**ASSIGNMENT**
Copy the records below character for character.

━━━

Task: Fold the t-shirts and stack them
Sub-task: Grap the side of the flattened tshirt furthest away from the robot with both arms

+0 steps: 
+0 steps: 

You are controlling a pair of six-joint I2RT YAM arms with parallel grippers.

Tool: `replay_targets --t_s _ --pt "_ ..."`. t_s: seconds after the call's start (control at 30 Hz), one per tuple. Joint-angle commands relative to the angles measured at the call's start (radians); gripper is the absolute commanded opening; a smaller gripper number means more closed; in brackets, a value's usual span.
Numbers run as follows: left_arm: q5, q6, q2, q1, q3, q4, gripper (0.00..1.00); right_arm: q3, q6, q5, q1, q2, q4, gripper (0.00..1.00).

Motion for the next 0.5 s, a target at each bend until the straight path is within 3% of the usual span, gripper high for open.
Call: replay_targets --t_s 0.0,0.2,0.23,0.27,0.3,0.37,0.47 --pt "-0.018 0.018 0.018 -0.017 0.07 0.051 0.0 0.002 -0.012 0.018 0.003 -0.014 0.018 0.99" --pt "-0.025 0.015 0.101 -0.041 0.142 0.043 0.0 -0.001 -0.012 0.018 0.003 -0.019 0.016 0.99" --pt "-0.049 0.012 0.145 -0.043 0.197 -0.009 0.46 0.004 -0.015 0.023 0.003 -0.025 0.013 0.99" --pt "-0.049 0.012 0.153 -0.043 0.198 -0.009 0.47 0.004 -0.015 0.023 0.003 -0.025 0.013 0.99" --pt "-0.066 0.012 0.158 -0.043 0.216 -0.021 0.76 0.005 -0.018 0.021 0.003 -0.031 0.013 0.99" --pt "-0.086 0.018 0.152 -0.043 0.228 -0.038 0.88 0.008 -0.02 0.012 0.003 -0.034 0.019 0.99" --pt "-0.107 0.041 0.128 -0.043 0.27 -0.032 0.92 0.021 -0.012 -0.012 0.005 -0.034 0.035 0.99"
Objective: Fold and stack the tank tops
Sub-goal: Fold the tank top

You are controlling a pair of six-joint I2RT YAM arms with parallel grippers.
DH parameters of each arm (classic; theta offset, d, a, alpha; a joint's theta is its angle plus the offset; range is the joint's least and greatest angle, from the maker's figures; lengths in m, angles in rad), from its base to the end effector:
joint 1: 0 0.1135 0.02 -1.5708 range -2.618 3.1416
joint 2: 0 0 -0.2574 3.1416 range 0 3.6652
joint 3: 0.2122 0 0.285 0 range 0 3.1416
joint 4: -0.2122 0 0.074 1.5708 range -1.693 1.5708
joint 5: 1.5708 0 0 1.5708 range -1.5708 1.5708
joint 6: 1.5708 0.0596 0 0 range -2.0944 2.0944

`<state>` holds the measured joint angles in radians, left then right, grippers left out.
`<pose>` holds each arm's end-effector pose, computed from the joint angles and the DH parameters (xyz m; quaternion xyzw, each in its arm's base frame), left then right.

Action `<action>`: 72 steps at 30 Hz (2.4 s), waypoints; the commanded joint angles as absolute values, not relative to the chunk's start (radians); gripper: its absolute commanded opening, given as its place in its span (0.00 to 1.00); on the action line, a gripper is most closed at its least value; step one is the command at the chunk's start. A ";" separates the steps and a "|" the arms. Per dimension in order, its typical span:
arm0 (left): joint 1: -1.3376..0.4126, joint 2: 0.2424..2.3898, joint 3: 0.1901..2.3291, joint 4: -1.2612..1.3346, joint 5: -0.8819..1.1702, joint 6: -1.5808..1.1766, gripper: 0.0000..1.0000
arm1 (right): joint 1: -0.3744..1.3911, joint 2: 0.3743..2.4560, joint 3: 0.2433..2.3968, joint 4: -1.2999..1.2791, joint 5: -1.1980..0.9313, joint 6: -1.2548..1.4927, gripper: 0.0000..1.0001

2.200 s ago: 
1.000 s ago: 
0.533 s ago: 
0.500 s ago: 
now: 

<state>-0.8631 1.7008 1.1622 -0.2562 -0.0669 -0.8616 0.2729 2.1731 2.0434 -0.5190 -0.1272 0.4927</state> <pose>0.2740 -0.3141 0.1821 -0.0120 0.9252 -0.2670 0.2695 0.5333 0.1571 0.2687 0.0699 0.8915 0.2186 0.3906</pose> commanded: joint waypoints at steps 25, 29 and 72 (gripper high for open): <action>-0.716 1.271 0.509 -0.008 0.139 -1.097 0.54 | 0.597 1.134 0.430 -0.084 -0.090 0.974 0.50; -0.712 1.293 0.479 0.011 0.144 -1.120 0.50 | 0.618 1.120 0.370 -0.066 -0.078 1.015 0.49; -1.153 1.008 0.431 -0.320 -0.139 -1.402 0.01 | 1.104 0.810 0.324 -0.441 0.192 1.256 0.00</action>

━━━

**RESULT OF THE EXERCISE**
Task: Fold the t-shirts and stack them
Sub-task: Grap the side of the flattened tshirt furthest away from the robot with both arms

+0 steps: 
+0 steps: 

You are controlling a pair of six-joint I2RT YAM arms with parallel grippers.

Tool: `replay_targets --t_s _ --pt "_ ..."`. t_s: seconds after the call's start (control at 30 Hz), one per tuple. Joint-angle commands relative to the angles measured at the call's start (radians); gripper is the absolute commanded opening; a smaller gripper number means more closed; in brackets, a value's usual span.
Numbers run as follows: left_arm: q5, q6, q2, q1, q3, q4, gripper (0.00..1.00); right_arm: q3, q6, q5, q1, q2, q4, gripper (0.00..1.00).

Motion for the next 0.5 s, a target at each bend until the straight path is within 3% of the usual span, gripper high for open.
Call: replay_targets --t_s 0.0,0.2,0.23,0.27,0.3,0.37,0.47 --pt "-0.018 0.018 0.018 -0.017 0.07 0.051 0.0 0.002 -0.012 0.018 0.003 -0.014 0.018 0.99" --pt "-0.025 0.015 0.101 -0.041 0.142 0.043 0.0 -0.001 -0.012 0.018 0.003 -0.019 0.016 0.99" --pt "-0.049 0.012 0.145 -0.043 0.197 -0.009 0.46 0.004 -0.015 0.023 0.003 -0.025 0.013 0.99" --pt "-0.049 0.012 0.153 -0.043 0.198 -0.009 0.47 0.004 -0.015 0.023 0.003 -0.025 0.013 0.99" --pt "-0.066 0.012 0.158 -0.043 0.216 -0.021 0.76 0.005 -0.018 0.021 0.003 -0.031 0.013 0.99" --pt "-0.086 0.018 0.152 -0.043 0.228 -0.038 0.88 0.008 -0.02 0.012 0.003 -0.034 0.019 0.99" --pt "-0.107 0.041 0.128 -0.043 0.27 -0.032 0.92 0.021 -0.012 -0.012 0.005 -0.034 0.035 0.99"
Objective: Fold and stack the tank tops
Sub-goal: Fold the tank top

You are controlling a pair of six-joint I2RT YAM arms with parallel grippers.
DH parameters of each arm (classic; theta offset, d, a, alpha; a joint's theta is its angle plus the offset; range is the joint's least and greatest angle, from the maker's figures; lengths in m, angles in rad), from its base to the end effector:
joint 1: 0 0.1135 0.02 -1.5708 range -2.618 3.1416
joint 2: 0 0 -0.2574 3.1416 range 0 3.6652
joint 3: 0.2122 0 0.285 0 range 0 3.1416
joint 4: -0.2122 0 0.074 1.5708 range -1.693 1.5708
joint 5: 1.5708 0 0 1.5708 range -1.5708 1.5708
joint 6: 1.5708 0.0596 0 0 range -2.0944 2.0944

`<state>` holds the measured joint angles in radians, left then right, grippers left out.
`<pose>` holds each arm's end-effector pose, computed from the joint angles and the DH parameters (xyz m; quaternion xyzw, each in its arm's base frame), left then right.

Action `<action>`: 72 steps at 30 Hz (2.4 s), waypoints; the commanded joint angles as absolute values, not relative to the chunk's start (radians); gripper: its absolute commanded opening, given as its place in its span (0.00 to 1.00); on the action line, a gripper is most closed at its least value; step one is the command at the chunk's start. A ";" separates the steps and a "|" the arms. Per dimension in order, its typical span:
arm0 (left): joint 1: -1.3376..0.4126, joint 2: 0.2424..2.3898, joint 3: 0.1901..2.3291, joint 4: -1.2612..1.3346, joint 5: -0.8819..1.1702, joint 6: -1.5808..1.1766, gripper: 0.0000..1.0000
arm1 (right): joint 1: -0.3744..1.3911, joint 2: 0.3743..2.4560, joint 3: 0.2433..2.3968, joint 4: -1.2999..1.2791, joint 5: -1.1980..0.9313, joint 6: -1.2548..1.4927, gripper: 0.0000..1.0001

2.200 s ago: 
1.000 s ago: 
0.533 s ago: 
0.500 s ago: 
now: 

<state>-0.8631 1.7008 1.1622 -0.2562 -0.0669 -0.8616 0.2729 2.1731 2.0434 -0.5190 -0.1272 0.4927</state> <pose>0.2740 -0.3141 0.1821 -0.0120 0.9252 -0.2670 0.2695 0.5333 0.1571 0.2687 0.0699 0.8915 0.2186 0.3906</pose> commanded: joint waypoints at steps 25, 29 and 72 (gripper high for open): <action>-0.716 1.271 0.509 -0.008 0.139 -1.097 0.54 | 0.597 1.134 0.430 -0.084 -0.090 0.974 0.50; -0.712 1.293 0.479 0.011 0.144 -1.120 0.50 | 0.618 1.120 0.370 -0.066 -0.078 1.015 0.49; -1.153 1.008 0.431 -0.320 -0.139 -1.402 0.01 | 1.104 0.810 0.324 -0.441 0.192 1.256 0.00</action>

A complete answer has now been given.